▶ **What the exercise asks**: Going down the data below, set down exactly the line with "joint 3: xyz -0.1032" and each line after it through the line with "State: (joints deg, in"; no other lines.

▶ **Recorded information**:

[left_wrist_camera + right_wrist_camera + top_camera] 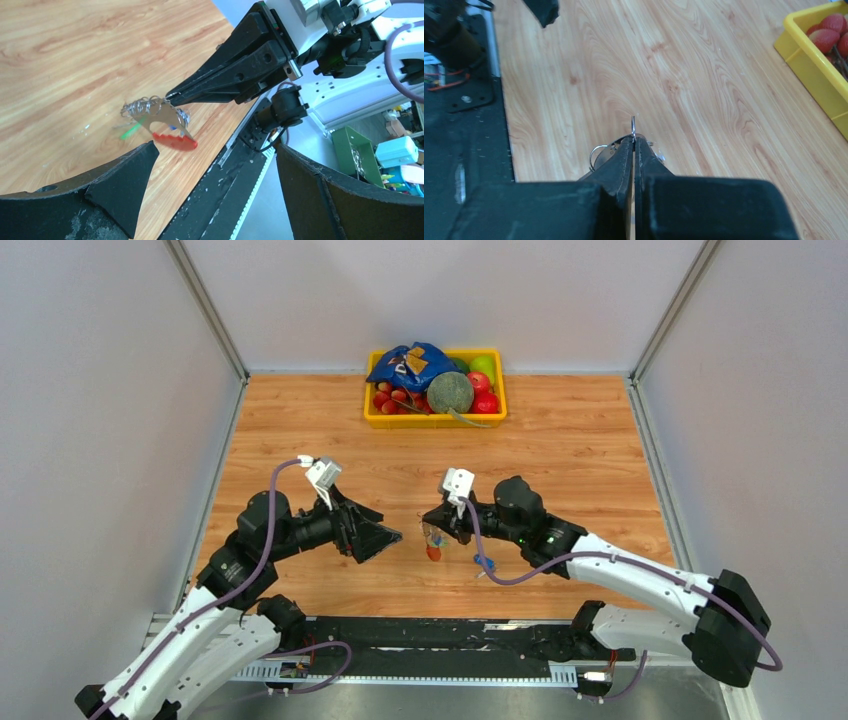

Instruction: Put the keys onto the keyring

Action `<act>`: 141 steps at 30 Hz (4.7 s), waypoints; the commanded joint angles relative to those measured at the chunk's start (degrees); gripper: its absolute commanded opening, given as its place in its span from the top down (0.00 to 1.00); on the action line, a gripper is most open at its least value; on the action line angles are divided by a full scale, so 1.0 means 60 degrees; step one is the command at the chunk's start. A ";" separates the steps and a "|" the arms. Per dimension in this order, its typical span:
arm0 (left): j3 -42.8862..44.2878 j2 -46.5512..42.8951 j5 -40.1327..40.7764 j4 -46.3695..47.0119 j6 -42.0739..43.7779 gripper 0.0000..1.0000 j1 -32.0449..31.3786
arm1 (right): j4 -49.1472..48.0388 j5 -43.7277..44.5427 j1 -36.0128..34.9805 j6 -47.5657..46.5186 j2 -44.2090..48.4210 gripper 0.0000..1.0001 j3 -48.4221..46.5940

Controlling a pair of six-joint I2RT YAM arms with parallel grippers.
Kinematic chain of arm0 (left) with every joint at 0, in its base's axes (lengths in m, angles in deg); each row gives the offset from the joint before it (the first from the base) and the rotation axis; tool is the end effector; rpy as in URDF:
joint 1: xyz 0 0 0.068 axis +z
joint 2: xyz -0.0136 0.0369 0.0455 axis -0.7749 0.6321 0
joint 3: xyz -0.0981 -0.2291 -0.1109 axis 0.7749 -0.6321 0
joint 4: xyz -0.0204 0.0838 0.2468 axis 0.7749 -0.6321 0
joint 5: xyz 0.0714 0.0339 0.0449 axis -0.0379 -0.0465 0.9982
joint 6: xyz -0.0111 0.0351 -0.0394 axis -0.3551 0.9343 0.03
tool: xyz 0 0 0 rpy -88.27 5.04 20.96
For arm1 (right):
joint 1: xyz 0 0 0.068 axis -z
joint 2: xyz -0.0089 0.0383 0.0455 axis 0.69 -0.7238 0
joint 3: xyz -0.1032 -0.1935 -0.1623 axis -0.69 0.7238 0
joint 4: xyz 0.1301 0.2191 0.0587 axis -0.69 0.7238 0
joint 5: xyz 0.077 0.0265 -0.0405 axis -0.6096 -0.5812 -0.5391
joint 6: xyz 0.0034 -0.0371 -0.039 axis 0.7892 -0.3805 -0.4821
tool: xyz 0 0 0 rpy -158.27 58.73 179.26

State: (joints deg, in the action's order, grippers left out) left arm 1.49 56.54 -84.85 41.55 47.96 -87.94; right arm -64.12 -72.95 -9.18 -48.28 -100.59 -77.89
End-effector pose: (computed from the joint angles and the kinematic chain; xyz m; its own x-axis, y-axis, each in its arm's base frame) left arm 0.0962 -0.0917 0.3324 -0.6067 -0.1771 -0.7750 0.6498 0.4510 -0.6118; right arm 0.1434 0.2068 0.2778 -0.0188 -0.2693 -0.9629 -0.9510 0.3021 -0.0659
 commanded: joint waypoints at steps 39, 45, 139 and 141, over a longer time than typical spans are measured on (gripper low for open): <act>-0.0672 -0.0607 -0.3073 0.5330 -0.1332 0.25 -0.0035 | 0.0382 -1.2651 -0.0047 -0.0880 0.0857 1.00 -0.3047; -0.0730 -0.0819 -0.3280 0.5280 -0.1318 0.25 -0.0037 | 0.1468 -1.3048 -0.0370 -0.1553 0.0590 1.00 -0.3789; 0.1342 -0.0983 -0.3081 0.3628 -0.0096 0.59 -0.0035 | 0.1062 -0.1458 -0.2432 0.3124 -0.0208 1.00 -0.5020; 0.1329 -0.0967 -0.3084 0.3664 -0.0119 0.60 -0.0035 | 0.1068 -0.1500 -0.2434 0.3122 -0.0221 1.00 -0.5017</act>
State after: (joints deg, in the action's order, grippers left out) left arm 8.03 49.92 -102.93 61.31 47.58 -87.94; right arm -56.38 -82.59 -23.44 -28.98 -102.04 -106.74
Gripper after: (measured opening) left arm 0.409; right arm 0.008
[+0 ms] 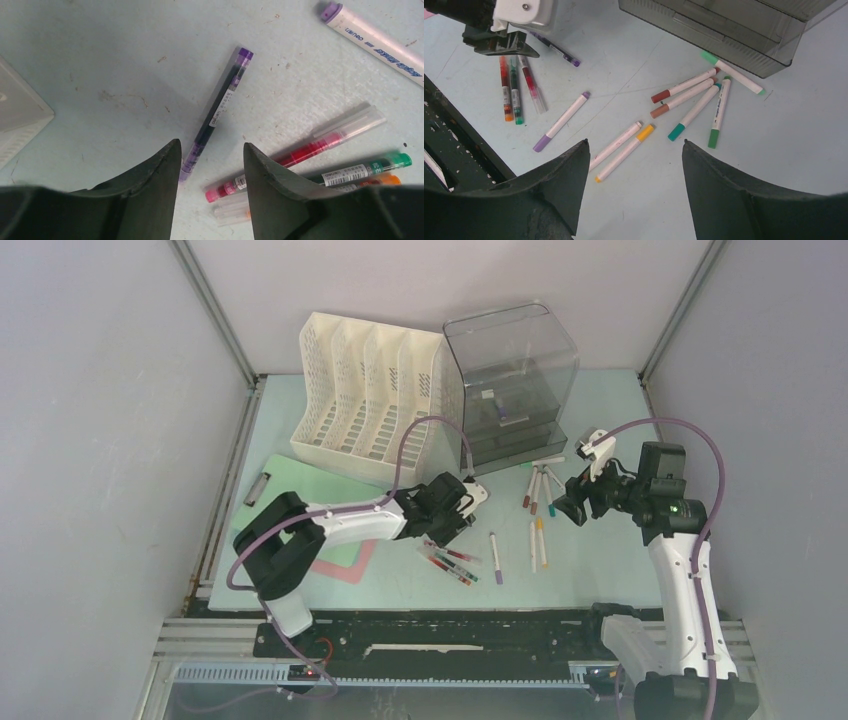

▶ **Exercise answer**:
joint 3: xyz -0.1032 -0.1935 -0.1623 axis -0.69 0.7238 0
joint 4: xyz 0.1301 0.2191 0.0587 axis -0.69 0.7238 0
joint 5: xyz 0.077 0.0265 -0.0405 axis -0.6096 -0.5812 -0.5391
joint 6: xyz 0.0034 -0.0371 -0.039 axis 0.7892 -0.3805 -0.4821
tool: xyz 0 0 0 rpy -158.27 58.73 179.26

State: (joints deg, in the action's order, grippers left out) left arm 1.49 56.54 -84.85 41.55 47.96 -87.94; right arm -64.12 -72.95 -9.18 -48.28 -100.59 -77.89

The requested output has been fully supplied.